→ Problem description
What is needed is an exact copy of the data that follows.
- - -
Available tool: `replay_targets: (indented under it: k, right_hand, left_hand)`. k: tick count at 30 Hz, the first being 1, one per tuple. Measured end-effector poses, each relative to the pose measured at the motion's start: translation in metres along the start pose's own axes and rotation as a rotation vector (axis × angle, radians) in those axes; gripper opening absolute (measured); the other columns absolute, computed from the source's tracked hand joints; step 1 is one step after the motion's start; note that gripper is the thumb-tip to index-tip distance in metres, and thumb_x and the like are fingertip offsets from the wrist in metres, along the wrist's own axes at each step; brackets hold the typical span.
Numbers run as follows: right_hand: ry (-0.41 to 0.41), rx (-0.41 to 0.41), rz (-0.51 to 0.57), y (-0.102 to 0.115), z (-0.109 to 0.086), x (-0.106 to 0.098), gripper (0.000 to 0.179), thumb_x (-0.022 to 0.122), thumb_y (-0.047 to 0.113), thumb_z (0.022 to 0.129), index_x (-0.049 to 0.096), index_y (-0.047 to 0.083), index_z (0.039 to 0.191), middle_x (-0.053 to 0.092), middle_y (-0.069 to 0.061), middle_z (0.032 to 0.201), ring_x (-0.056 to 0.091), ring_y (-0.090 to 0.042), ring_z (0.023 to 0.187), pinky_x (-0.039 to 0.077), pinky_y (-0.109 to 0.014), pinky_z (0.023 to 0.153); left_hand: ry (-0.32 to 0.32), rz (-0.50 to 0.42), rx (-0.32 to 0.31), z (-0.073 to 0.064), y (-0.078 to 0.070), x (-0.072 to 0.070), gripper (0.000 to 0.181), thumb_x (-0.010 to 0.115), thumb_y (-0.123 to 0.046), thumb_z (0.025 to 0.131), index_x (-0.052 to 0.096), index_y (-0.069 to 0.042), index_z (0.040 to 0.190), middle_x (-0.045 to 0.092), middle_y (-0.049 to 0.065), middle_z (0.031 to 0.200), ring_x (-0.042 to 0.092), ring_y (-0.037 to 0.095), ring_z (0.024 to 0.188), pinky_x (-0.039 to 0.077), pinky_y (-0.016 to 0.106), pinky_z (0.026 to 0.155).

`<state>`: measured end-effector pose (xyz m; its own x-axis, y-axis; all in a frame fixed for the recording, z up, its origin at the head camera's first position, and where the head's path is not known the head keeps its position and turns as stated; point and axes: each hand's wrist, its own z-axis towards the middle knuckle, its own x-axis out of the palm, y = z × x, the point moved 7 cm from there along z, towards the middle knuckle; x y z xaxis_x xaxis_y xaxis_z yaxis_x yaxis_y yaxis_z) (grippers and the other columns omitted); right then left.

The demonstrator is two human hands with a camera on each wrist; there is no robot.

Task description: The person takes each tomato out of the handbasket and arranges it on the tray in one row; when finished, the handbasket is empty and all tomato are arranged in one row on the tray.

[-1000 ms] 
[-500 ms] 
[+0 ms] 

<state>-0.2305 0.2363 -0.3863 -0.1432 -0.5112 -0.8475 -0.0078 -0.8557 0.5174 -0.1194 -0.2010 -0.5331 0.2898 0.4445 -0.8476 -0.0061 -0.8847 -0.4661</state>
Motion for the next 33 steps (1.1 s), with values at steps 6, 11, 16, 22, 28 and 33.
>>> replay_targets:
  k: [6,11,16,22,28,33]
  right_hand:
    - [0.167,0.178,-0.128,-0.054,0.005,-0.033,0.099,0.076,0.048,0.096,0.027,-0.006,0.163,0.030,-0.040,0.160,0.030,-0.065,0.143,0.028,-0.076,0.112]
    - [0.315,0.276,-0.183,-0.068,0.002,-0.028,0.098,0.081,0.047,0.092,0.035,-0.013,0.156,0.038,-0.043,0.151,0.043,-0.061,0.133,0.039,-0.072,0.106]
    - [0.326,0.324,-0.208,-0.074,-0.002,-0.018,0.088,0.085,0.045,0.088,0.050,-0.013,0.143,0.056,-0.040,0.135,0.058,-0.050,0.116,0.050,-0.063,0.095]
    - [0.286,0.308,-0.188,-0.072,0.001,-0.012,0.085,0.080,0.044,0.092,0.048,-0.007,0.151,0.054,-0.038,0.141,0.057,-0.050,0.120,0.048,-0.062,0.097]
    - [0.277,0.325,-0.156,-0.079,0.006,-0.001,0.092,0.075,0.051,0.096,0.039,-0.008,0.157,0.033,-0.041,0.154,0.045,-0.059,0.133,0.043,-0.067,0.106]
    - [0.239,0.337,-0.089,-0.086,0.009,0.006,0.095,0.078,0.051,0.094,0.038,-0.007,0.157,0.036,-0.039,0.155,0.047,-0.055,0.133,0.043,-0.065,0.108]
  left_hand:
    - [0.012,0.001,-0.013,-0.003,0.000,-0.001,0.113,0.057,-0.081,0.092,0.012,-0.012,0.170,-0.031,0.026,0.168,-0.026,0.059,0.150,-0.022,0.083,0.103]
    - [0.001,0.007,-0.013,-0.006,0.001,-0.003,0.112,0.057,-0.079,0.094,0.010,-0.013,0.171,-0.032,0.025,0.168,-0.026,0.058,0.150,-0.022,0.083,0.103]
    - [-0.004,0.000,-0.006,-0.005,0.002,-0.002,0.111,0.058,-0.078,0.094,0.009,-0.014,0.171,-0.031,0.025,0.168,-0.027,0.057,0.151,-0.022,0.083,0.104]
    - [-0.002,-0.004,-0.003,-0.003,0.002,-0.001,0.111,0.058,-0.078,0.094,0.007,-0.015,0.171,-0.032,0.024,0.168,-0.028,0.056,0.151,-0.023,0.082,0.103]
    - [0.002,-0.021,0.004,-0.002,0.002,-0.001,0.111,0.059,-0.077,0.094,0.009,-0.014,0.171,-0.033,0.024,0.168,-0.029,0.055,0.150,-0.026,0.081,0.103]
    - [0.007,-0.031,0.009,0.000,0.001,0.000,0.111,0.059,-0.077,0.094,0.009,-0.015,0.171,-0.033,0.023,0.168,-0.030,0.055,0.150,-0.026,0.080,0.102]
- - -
→ The completed task
Available tool: `replay_targets: (indented under it: k, right_hand, left_hand)`. k: tick count at 30 Hz, the first being 1, one per tuple. Measured end-effector poses, each relative to the pose measured at the motion's start: translation in metres along the start pose's own axes and rotation as a rotation vector (axis × angle, radians) in those axes; gripper opening absolute (measured); the other columns absolute, computed from the source's tracked hand joints; step 1 is one step after the motion's start; note that gripper is the thumb-tip to index-tip distance in metres, and thumb_x and the like are fingertip offsets from the wrist in metres, along the wrist's own axes at each step; brackets hold the typical span.
Numbers run as follows: right_hand: ry (-0.41 to 0.41), rx (-0.41 to 0.41), rz (-0.51 to 0.57), y (-0.102 to 0.115), z (-0.109 to 0.086), x (-0.106 to 0.098), gripper (0.000 to 0.179), thumb_x (-0.022 to 0.122), thumb_y (-0.047 to 0.113), thumb_z (0.022 to 0.129), index_x (-0.049 to 0.096), index_y (-0.047 to 0.083), index_z (0.039 to 0.191), middle_x (-0.053 to 0.092), middle_y (-0.069 to 0.061), middle_z (0.032 to 0.201), ring_x (-0.056 to 0.091), ring_y (-0.090 to 0.042), ring_z (0.023 to 0.187), pinky_x (-0.039 to 0.077), pinky_y (-0.109 to 0.014), pinky_z (0.023 to 0.153); left_hand: ry (-0.32 to 0.32), rz (-0.50 to 0.42), rx (-0.32 to 0.31), z (-0.073 to 0.064), y (-0.078 to 0.070), x (-0.072 to 0.070), gripper (0.000 to 0.181), thumb_x (-0.010 to 0.115), thumb_y (-0.123 to 0.046), thumb_z (0.025 to 0.131), index_x (-0.052 to 0.096), index_y (-0.069 to 0.042), index_z (0.040 to 0.190), middle_x (-0.045 to 0.092), middle_y (-0.049 to 0.065), middle_z (0.031 to 0.200), ring_x (-0.042 to 0.092), ring_y (-0.037 to 0.095), ring_z (0.024 to 0.188), pinky_x (-0.039 to 0.077), pinky_y (-0.016 to 0.106), pinky_z (0.026 to 0.155).

`<state>`: measured end-effector pose (xyz m; its own x-axis, y-axis; all in a frame fixed for the recording, z up, its origin at the head camera's first position, and where the head's path is not known the head keeps its position and turns as stated; point and axes: each hand's wrist, its own z-axis towards the middle knuckle, its own x-axis out of the palm, y = z × x, the point moved 7 cm from there along z, towards the middle knuckle; x y z xaxis_x xaxis_y xaxis_z yaxis_x yaxis_y yaxis_z) (grippers and the other columns omitted); right then left.

The demonstrator is two human hands with a camera on each wrist; there is no robot.

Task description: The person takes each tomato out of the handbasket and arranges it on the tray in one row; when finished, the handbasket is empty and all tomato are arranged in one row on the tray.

[-1000 ms] 
[-500 ms] 
[+0 ms] 

<state>-0.2305 0.2363 -0.3863 -0.1432 -0.5112 -0.8475 -0.0078 -0.8557 0.5174 -0.1194 -0.2010 -0.5331 0.2898 0.4445 -0.8476 -0.0061 -0.8847 -0.4661</state>
Motion for the next 33 steps (1.1 s), with values at steps 6, 11, 16, 22, 28 and 33.
>>> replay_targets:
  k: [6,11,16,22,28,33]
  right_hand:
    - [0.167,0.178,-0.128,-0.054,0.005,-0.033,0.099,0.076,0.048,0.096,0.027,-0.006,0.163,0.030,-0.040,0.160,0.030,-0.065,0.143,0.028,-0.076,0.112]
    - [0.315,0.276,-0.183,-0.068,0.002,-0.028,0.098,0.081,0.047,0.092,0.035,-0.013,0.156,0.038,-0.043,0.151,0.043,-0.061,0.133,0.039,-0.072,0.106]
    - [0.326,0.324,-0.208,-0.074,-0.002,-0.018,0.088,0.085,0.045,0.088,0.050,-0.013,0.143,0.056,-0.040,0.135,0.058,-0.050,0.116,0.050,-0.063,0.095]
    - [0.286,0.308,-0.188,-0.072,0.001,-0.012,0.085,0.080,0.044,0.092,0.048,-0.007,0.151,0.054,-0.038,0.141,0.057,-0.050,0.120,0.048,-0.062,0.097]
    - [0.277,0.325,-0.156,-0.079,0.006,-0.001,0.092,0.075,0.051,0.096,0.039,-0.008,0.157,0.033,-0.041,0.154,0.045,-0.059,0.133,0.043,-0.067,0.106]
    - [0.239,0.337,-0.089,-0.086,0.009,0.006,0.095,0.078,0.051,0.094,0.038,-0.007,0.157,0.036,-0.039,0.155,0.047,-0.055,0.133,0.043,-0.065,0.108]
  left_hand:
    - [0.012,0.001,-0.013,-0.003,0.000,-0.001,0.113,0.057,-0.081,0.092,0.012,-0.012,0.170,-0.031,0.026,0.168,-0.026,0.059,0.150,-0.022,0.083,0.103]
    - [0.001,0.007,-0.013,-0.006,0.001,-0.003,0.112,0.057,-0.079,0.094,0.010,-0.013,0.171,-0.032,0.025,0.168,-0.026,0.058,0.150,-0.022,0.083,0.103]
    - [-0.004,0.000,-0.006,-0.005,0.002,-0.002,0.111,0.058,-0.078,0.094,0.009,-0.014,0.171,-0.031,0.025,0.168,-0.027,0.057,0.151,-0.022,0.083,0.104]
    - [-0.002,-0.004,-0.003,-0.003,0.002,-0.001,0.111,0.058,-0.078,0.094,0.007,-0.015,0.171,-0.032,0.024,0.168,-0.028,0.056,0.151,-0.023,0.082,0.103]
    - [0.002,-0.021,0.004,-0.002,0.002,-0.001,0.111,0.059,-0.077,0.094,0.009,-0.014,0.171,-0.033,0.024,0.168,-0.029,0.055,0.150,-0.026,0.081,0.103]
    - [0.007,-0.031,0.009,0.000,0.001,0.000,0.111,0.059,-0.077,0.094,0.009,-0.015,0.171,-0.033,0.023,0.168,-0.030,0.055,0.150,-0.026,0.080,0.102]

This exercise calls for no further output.